2. The method as set forth in claim 1, wherein the uncured tire on an inner surface of the uncured tire between two sidewalls of the uncured tire has a layer of cushion gum that is the material that flows into the cavity of the insert to form the container, wherein the layer of cushion gum extends 360 degrees around an axis of the uncured tire and is spaced from and not in contact with the two sidewalls in an axial direction.

3. The method as set forth in claim 1 or 2, wherein the insert is positioned onto the uncured tire before the uncured tire and the insert are placed into the mold.

4. The method as set forth in any one of claims 1-3, wherein positioning the insert onto the uncured tire comprising placing a magnetic holder against an outer surface of the uncured tire that holds by magnetism the insert onto the uncured tire with the uncured tire between the insert and the magnetic holder.

5. The method as set forth in claim 4, wherein inflating the bladder within the mold to engage the uncured tire after positioning the insert onto the uncured tire causes the bladder to engage the insert and hold the insert against the uncured tire, wherein subsequent to holding the insert against the uncured tire by the bladder the magnetic holder is removed from the outer surface of the uncured tire; wherein subsequent to removal of the magnetic holder from the outer surface of the uncured tire the mold is closed and the applying sufficient heat and pressure to the uncured tire to at least partially cure the tire when the uncured tire is in the mold is executed.

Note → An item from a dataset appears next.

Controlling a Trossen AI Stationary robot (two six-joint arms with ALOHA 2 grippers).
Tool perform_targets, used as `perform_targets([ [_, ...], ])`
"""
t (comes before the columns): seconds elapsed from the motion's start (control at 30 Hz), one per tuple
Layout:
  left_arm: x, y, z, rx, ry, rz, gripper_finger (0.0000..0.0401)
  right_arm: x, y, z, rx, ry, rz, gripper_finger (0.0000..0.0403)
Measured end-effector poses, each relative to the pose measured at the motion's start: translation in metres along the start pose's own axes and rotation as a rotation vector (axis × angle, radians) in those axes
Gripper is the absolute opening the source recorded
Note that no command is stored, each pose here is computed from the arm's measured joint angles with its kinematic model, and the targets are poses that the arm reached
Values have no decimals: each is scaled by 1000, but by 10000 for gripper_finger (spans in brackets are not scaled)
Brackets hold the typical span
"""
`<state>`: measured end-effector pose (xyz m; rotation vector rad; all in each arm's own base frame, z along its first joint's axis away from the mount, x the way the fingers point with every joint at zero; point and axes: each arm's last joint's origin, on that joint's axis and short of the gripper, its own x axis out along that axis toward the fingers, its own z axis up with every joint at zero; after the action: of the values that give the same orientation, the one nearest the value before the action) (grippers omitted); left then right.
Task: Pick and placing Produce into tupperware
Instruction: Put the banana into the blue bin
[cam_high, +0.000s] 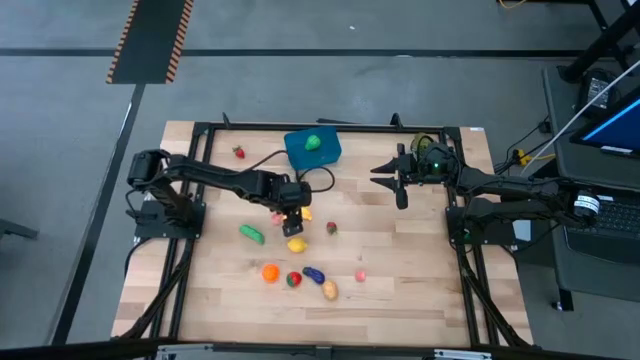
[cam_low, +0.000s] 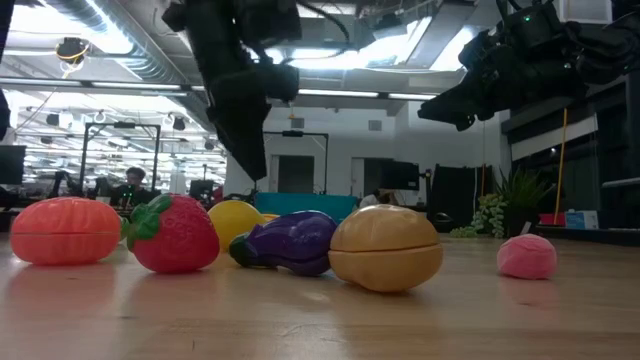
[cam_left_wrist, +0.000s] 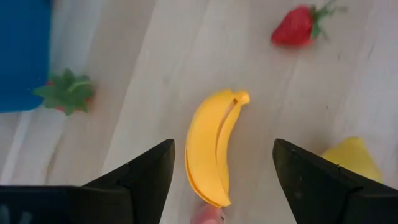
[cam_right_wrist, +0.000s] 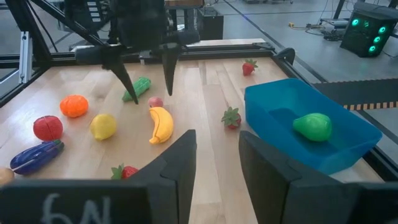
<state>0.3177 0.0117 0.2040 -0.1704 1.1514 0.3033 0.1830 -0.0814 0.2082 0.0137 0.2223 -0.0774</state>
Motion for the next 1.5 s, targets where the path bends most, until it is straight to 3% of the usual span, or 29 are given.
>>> perform_targets([
  [0.27,32,-1,-3,123,94,-8,263,0,0,0,0,0,0,124],
  [0.63,65,11,-5,89,177,9,263,0,0,0,0,0,0,124],
  [0.97,70,13,-5,78,190,-7,258,0,0,0,0,0,0,124],
  [1.13,70,12,-5,72,196,-36,224,0,0,0,0,0,0,124],
  [1.4,70,12,-5,74,197,-50,131,0,0,0,0,0,0,124],
  [1.5,70,12,-6,75,199,-51,129,0,0,0,0,0,0,124],
])
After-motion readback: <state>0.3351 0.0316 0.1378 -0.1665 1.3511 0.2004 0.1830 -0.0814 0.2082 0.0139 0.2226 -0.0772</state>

6. The method as set forth in claim 5, wherein a robot executes the placing the magnetic holder against the outer surface of the uncured tire, wherein the robot executes the magnetic holder removal from the outer surface of the uncured tire, and wherein the robot executes the removal of the insert from the container.

7. The method as set forth in any one of claims 1-3, wherein the insert has prongs, and wherein the positioning the insert onto the uncured tire comprising inserting the prongs into the uncured tire to hold the insert onto the uncured tire.

8. The method as set forth in any one of claims 1-3, wherein the positioning the insert onto the uncured tire comprising applying adhesive to at least one of the insert and the uncured tire to hold the insert onto the uncured tire.

9. The method as set forth in any one of claims 1-3, wherein the positioning the insert onto the uncured tire comprising applying tape to the insert and the uncured tire to hold the insert onto the uncured tire.

10. The method as set forth in any one of claims 1-3, wherein the positioning the insert onto the uncured tire comprising applying suction from the insert to the uncured tire to hold the insert onto the uncured tire.

11. The method as set forth in any one of claims 1-3, wherein the positioning the insert onto the uncured tire comprising pressing the insert against the uncured tire to hold the insert onto the uncured tire via stickiness of material of the uncured tire.

12. The method as set forth in any one of claims 1-3, wherein the positioning the insert onto the uncured tire comprising retaining the insert onto a retaining feature of the uncured tire.

13. The method as set forth in any one of claims 1-3, wherein the positioning the insert onto the uncured tire comprising placing the insert onto the uncured tire such that gravity holds the insert onto the uncured tire.

14. The method as set forth in any one of claims 1-13, wherein the cavity is configured for molding a lip into the container.